Resveratrol Keep Us Young

Resveratrol believe can make our body keep young, so many people are hunting for this materials. Resveratrol have effect to slow down of deterioration of our skin and body organ functional keep good, but is not right if can increase longevity of our age.

Scientist have studied, conducted and supported in part by the National Institute on Aging (NIA), part of the National Institutes of Health, is a follow-up to 2006 findings that resveratrol improves health and longevity of overweight, aged mice. The report confirms previous results suggesting the compound, found naturally in foods like grapes and nuts, may mimic, in mice, some of the effects of dietary or calorie restriction, the most effective and reproducible way found to date to alleviate age-associated disease in mammals. The researcher also emphasized, however, that their findings are based on research in mice, not in humans, and have no immediate and direct application to people, whose health is influenced by a variety of factors beyond those which may be represented in the animal models.

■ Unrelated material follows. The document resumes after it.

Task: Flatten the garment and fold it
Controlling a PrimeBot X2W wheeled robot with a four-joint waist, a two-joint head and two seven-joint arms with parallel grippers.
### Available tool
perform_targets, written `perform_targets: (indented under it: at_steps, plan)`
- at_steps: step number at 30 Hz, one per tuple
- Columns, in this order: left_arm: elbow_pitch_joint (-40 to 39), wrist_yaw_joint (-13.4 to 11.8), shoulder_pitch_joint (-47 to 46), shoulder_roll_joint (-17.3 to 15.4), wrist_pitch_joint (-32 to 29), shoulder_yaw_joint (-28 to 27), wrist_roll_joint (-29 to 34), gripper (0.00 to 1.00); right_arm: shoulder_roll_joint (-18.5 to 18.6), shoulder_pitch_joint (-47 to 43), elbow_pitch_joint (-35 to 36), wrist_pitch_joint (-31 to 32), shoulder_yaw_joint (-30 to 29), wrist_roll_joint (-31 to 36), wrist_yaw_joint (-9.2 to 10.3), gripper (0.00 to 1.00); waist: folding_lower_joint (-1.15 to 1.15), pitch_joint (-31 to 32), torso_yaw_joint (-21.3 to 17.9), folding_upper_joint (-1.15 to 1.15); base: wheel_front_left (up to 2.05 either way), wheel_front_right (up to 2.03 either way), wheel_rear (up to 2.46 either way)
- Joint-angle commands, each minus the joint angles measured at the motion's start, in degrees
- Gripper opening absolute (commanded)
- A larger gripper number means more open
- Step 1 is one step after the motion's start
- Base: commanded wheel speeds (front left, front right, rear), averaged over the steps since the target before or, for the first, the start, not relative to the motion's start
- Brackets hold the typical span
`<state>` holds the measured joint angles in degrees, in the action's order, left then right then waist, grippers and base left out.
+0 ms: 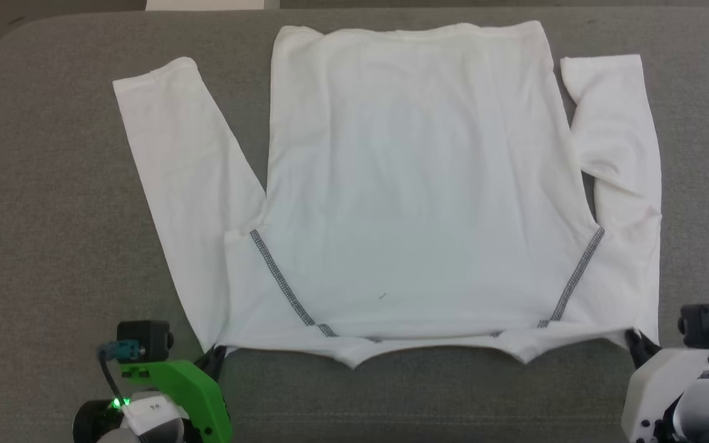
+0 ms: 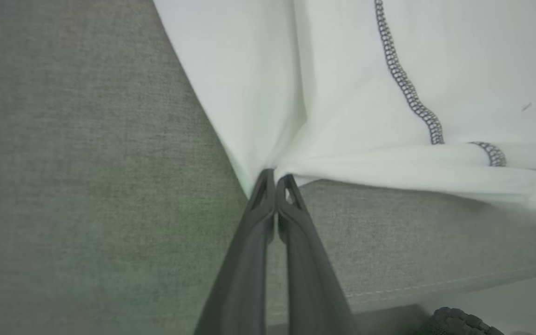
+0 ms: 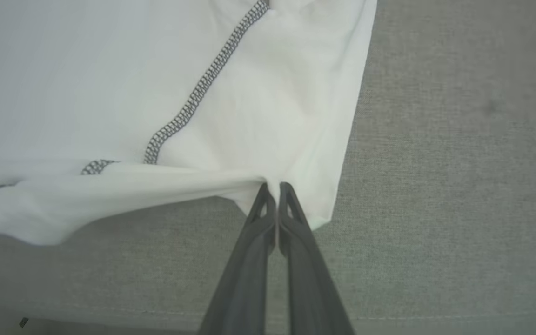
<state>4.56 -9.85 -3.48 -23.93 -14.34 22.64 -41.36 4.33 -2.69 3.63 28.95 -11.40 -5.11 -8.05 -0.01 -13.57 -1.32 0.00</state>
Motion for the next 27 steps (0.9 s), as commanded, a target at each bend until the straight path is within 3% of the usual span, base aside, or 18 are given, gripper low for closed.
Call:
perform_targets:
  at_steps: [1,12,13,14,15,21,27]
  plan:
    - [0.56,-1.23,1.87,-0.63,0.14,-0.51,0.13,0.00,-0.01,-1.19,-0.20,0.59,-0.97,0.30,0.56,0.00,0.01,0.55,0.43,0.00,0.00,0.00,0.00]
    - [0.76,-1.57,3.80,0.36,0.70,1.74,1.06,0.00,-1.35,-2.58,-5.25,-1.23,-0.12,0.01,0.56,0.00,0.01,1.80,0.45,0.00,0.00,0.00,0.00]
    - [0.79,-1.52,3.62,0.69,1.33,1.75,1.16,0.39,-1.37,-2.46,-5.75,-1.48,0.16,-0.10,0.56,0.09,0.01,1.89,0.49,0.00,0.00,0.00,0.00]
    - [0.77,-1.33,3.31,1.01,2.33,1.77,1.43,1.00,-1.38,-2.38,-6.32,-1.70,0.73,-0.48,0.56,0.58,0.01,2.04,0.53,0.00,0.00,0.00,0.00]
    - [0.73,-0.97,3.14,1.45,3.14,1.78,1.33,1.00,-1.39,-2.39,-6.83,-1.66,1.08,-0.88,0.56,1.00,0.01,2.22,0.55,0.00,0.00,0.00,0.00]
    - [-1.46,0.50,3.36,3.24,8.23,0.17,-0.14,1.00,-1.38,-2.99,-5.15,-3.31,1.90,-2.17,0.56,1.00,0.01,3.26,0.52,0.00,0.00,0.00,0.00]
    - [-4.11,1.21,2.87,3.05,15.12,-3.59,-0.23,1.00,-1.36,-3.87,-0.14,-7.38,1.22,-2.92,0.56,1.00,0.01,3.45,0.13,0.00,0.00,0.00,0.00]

The study is a collaborative effort between the laboratories of Rafael de Cabo, Ph.D., of the Laboratory of Experimental Gerontology at the NIA; David A. Sinclair, Ph.D., of the Glenn Laboratories for Molecular Biology of Aging at Harvard Medical School; and an international group of researchers. The investigators compared mice fed a standard diet, a high-calorie diet, or an every-other-day feeding regimen with or without high- or low-dose resveratrol to study the impact of resveratrol on aging and health. In previous studies, different forms of dietary restriction, including every-other-day feeding, have been shown to improve markers of health.

A major finding of the study reported today is that resveratrol prevented age-related and obesity-related cardiovascular functional decline in the mice as determined by several parameters. Total cholesterol was significantly reduced in 22-month-old non-obese mice after 10 months of resveratrol treatment, although triglyceride levels had only a slight, non-significant trend toward a decrease. Further, the aortas of 18-month-old obese and non-obese mice treated with resveratrol functioned significantly better than untreated mice. Resveratrol also moderated inflammation in the heart.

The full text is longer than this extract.